--- Stored data ---

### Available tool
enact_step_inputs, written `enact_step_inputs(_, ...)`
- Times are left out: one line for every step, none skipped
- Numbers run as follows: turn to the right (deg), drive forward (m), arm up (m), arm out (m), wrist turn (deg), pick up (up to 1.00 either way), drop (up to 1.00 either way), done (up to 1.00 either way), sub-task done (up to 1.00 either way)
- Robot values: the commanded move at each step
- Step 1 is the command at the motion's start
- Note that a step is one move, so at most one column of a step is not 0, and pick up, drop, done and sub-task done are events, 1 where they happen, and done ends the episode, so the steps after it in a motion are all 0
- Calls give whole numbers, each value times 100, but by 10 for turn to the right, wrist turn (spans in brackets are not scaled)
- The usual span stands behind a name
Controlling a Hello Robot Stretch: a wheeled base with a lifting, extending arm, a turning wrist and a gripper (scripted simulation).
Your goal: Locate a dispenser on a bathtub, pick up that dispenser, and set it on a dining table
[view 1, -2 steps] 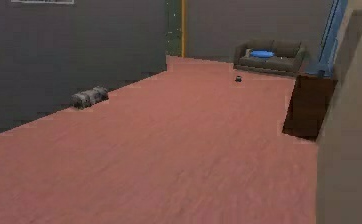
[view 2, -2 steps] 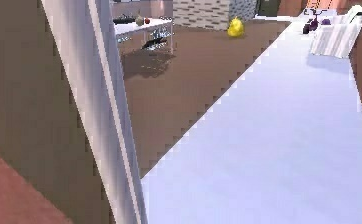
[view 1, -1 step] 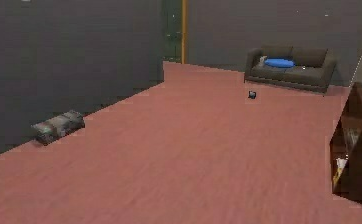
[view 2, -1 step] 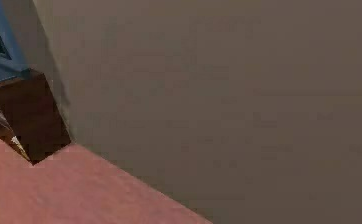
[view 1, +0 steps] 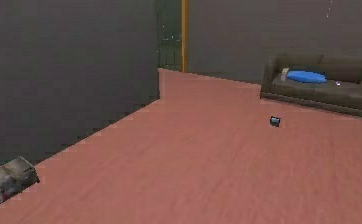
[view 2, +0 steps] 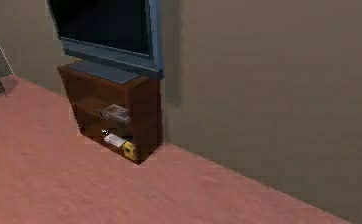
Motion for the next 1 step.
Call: enact_step_inputs(0,100,0,0,0,0,0,0,0)
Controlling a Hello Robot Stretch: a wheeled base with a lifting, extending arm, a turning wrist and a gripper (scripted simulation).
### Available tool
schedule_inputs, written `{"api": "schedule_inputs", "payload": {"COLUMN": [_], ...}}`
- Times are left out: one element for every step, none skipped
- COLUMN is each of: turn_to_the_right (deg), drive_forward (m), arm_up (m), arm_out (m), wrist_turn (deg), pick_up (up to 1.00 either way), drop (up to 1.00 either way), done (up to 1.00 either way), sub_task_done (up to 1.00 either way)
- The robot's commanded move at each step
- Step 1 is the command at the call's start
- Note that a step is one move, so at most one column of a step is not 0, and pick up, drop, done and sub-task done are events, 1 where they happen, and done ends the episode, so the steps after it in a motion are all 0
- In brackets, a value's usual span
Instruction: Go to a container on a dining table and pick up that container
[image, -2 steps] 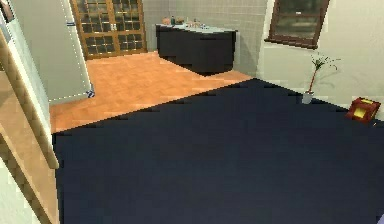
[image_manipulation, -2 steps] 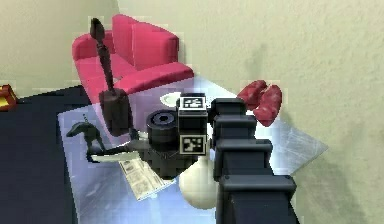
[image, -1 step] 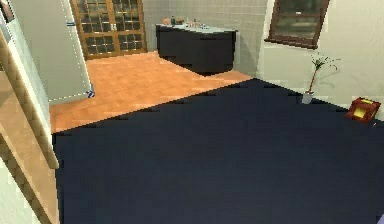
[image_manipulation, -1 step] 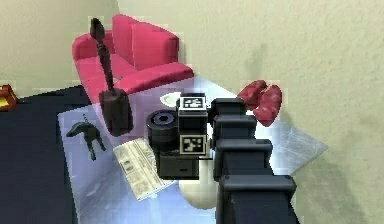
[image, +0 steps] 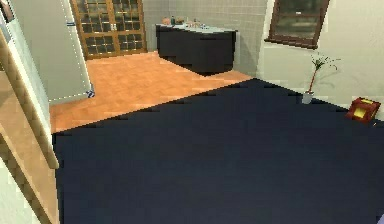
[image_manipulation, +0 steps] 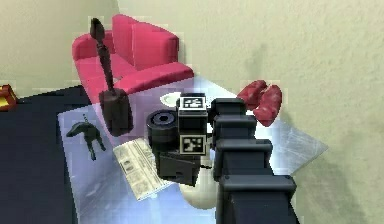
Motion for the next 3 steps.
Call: {"api": "schedule_inputs", "payload": {"turn_to_the_right": [0.0,0.0,0.0], "drive_forward": [0.0,0.0,0.0], "arm_up": [-0.28,0.0,0.1], "arm_out": [0.0,0.0,0.0], "wrist_turn": [0.0,0.0,0.0], "pick_up": [0.0,1.0,0.0], "drop": [0.0,0.0,0.0], "done": [0.0,0.0,0.0], "sub_task_done": [0.0,0.0,0.0]}}
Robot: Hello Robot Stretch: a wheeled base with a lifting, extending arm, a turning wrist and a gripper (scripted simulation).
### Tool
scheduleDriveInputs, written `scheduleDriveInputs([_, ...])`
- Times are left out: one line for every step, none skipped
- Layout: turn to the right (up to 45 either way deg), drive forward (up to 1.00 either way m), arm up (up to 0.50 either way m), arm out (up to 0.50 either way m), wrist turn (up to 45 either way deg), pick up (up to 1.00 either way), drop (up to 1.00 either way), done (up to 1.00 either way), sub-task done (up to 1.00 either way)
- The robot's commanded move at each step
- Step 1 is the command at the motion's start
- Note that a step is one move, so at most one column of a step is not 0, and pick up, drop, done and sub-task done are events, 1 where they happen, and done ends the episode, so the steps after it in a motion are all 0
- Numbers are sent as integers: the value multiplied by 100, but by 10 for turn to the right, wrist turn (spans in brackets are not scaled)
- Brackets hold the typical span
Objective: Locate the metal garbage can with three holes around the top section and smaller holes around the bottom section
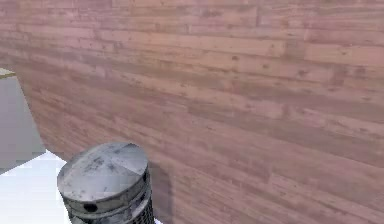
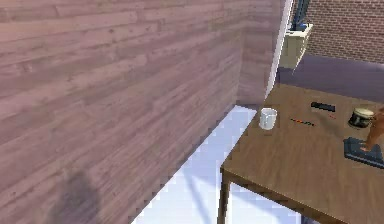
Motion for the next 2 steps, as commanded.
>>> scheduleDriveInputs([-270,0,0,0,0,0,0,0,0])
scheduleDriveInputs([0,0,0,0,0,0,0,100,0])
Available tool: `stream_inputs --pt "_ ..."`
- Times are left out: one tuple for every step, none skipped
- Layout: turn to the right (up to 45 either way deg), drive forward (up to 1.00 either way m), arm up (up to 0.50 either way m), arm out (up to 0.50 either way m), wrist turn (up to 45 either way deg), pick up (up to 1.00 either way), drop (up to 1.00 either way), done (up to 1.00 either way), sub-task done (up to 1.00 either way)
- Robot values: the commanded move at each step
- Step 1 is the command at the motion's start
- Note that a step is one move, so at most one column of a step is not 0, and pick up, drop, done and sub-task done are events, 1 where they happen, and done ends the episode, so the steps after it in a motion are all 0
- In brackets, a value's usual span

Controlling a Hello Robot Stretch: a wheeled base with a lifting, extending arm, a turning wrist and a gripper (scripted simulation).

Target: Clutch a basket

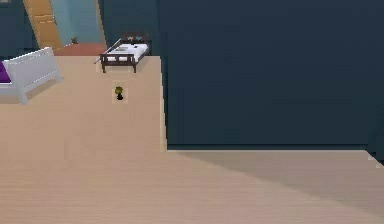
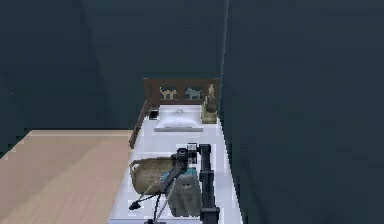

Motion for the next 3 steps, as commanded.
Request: stream_inputs --pt "0.0 0.00 0.00 0.00 45.0 0.00 0.00 0.00 0.00" --pt "0.0 0.00 0.00 0.00 45.0 0.00 0.00 0.00 0.00" --pt "0.0 0.00 0.00 0.00 24.0 0.00 0.00 0.00 0.00"
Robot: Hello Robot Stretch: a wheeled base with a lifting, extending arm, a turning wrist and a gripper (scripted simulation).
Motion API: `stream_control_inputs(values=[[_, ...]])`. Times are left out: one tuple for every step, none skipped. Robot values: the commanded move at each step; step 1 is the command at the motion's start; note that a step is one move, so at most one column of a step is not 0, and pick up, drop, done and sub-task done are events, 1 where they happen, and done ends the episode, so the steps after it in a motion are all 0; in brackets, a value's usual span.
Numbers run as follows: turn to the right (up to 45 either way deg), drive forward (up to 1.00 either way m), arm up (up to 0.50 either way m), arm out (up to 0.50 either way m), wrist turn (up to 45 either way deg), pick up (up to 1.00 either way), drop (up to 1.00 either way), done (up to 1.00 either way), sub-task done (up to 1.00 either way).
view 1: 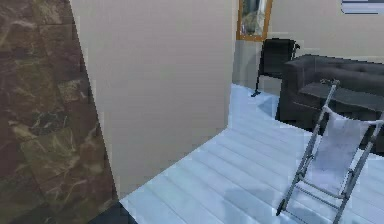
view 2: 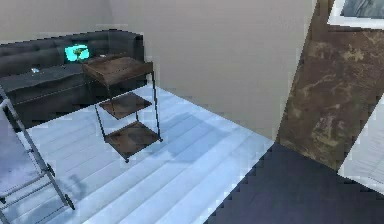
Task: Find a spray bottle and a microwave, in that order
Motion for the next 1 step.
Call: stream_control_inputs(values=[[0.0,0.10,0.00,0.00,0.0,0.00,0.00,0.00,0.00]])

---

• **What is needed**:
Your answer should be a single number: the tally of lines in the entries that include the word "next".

• **Answer section**:
5